Muhammad Waseem

Personal information
- Born: 12 February 1996 (age 30) Mian Channu, Punjab, Pakistan
- Batting: Right-handed
- Bowling: Right-arm medium
- Role: Opening Batter

International information
- National side: United Arab Emirates;
- ODI debut (cap 89): 5 February 2022 v Oman
- Last ODI: 3 May 2026 v Oman
- ODI shirt no.: 10
- T20I debut (cap 55): 5 October 2021 v Namibia
- Last T20I: 21 April 2026 v Nepal
- T20I shirt no.: 10

Domestic team information
- 2024-present: MI Emirates
- 2024: Chattogram Challengers
- 2026: Rajshahi Warriors
- 2026: Karachi Kings
- 2026: Dublin Guardians

Career statistics
| Competition | ODI | T20I | LA | T20 |
| Matches | 69 | 99 | 69 | 155 |
| Runs scored | 1,745 | 3,371 | 1,745 | 4,713 |
| Batting average | 25.28 | 36.24 | 25.28 | 32.72 |
| 100s/50s | 1/9 | 3/26 | 1/9 | 3/32 |
| Top score | 119 | 112 | 119 | 112 |
| Balls bowled | 71 | 76 | 71 | 76 |
| Wickets | 0 | 5 | 0 | 5 |
| Bowling average | – | 28.20 | – | 28.20 |
| 5 wickets in innings | – | 0 | – | 0 |
| 10 wickets in match | – | 0 | – | 0 |
| Best bowling | – | 2/13 | – | 2/13 |
| Catches/stumpings | 33/– | 76/– | 33/– | 108/– |
- Source: ESPNcricinfo, 25 September 2026

= Muhammad Waseem (cricketer) =

Emirati cricketer

Muhammad Waseem (born 12 February 1996) is a Pakistani-born cricketer who plays for the United Arab Emirates national cricket team. He is also the current captain of the T20I side of the UAE and the highest ranked batter of the nation in ICC T20 Ranking.

==Personal life==
Waseem was born in Pakistan, growing up in the Punjab's city of Mian Channu. His nickname is Babba. He qualified to play for the UAE in April 2021 by meeting the ICC's three-year residency requirement.

==Franchise career==
On 3 February 2021, in the 2021 T10 League, Waseem equalled the record for the fastest fifty in a T10 cricket match, doing so in 12 balls. In May 2021, he was called into the Multan Sultans squad as a replacement player for the 2021 Pakistan Super League. In September 2023, he was picked by the Chattogram Challengers following the players' draft to play for them in the 2024 Bangladesh Premier League.

==International career==
In October 2021, Waseem was named in the UAE's Twenty20 International (T20I) squad for the 2021 Summer T20 Bash tournament. He made his T20I debut on 5 October 2021, for the UAE against Namibia. Five days later, in the UAE's match against Ireland, Waseem scored his first century in T20I cricket, with 107 not out from 62 balls.

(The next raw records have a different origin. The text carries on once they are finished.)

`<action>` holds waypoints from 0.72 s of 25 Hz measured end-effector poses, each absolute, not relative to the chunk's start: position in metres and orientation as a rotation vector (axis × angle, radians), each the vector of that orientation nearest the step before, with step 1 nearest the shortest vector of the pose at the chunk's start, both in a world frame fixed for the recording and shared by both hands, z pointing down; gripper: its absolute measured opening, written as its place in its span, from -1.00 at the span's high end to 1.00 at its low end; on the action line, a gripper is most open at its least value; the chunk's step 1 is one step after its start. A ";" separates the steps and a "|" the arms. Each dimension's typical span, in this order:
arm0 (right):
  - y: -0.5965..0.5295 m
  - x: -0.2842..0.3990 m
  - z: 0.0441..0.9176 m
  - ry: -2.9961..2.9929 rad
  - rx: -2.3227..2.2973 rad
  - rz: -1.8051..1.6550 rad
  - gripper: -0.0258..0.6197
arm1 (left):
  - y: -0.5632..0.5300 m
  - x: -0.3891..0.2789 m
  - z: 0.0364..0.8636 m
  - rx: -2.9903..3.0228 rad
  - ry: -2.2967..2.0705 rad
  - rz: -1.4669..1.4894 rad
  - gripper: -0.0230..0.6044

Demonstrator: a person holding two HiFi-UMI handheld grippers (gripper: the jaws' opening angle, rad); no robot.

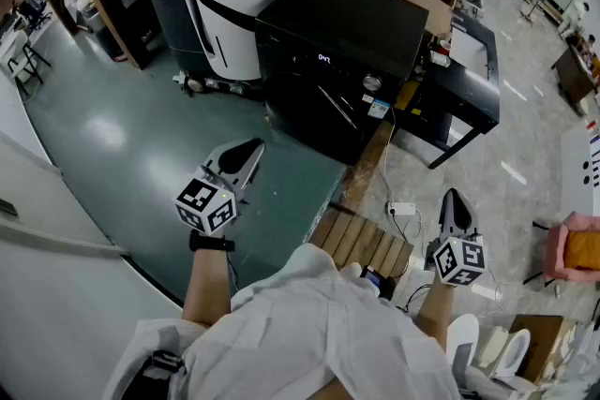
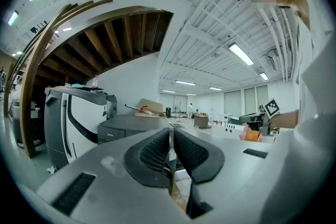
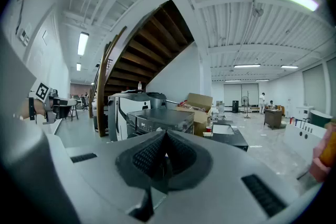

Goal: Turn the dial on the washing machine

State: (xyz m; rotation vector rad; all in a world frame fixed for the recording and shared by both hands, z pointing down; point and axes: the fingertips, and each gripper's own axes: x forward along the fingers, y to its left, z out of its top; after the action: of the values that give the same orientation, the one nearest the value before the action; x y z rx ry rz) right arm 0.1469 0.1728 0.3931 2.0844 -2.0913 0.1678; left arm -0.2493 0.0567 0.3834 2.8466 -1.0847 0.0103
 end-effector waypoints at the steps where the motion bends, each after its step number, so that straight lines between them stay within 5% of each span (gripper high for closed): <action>1: 0.171 0.144 0.393 -2.096 2.081 0.165 0.92 | 0.056 -0.253 0.384 2.841 -1.090 0.007 0.82; 18: 0.165 0.120 0.397 -2.192 2.090 0.217 0.92 | 0.056 -0.272 0.394 2.828 -1.074 0.040 0.82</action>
State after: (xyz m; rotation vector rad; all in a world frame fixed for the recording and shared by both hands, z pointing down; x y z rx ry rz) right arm 0.1198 0.1645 0.3972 2.0901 -2.1925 0.2166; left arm -0.2724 0.0557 0.3936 2.8283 -1.0743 0.0405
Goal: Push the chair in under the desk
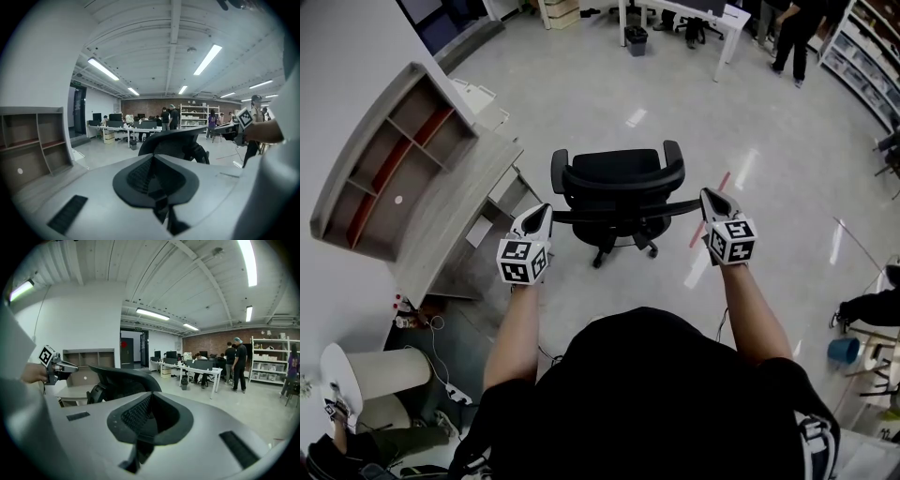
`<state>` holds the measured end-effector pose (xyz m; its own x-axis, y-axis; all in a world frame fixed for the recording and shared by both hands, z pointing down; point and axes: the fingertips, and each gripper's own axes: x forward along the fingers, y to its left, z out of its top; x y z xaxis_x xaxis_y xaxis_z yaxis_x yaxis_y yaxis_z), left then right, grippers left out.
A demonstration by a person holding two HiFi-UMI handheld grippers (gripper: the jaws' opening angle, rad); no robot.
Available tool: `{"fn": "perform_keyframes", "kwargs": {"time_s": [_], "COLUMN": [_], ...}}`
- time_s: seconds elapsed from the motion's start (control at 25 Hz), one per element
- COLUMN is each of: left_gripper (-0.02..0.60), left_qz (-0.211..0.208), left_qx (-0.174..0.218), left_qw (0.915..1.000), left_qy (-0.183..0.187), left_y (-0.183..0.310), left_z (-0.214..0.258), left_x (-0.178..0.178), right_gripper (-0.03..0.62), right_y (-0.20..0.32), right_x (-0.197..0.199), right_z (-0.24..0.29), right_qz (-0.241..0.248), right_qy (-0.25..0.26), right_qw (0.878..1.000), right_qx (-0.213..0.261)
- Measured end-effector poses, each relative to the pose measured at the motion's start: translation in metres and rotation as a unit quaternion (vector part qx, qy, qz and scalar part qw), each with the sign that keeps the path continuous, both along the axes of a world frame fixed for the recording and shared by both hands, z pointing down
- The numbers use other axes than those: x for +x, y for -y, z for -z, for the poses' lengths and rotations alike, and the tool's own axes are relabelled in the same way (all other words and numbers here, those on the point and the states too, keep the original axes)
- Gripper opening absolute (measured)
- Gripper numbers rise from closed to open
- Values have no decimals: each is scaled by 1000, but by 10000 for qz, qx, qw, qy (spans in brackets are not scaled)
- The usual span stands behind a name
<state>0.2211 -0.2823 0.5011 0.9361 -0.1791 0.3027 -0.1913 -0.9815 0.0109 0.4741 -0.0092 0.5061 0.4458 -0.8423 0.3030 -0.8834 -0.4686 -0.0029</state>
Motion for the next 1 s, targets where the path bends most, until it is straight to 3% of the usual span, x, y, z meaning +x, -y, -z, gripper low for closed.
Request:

In November 2021, he was named in the UAE's One Day International (ODI) squad for the 2021 Namibia Tri-Nation Series. In February 2022, he was also named in the UAE's ODI squad for their series against Oman. He made his ODI debut on 5 February 2022 against Oman.

Waseem was appointed captain of the UAE in March 2023, replacing CP Rizwan for the final match of the 2023 United Arab Emirates Tri-Nation Series. His first full series was the Nepal Tri-Nation Series which was UAE's final series of the 2019–2023 ICC Cricket World Cup League 2. Waseem scored his maiden ODI century against Papua New Guinea in the Nepal series, scoring 119 from 76 balls including twelve sixes. His century came from 61 balls and set a new UAE record for the fastest ODI century, but was surpassed the following day by Asif Khan's 41-ball century.

In January 2026, Waseem was named as the captain of UAE's squad for the 2026 T20 World Cup.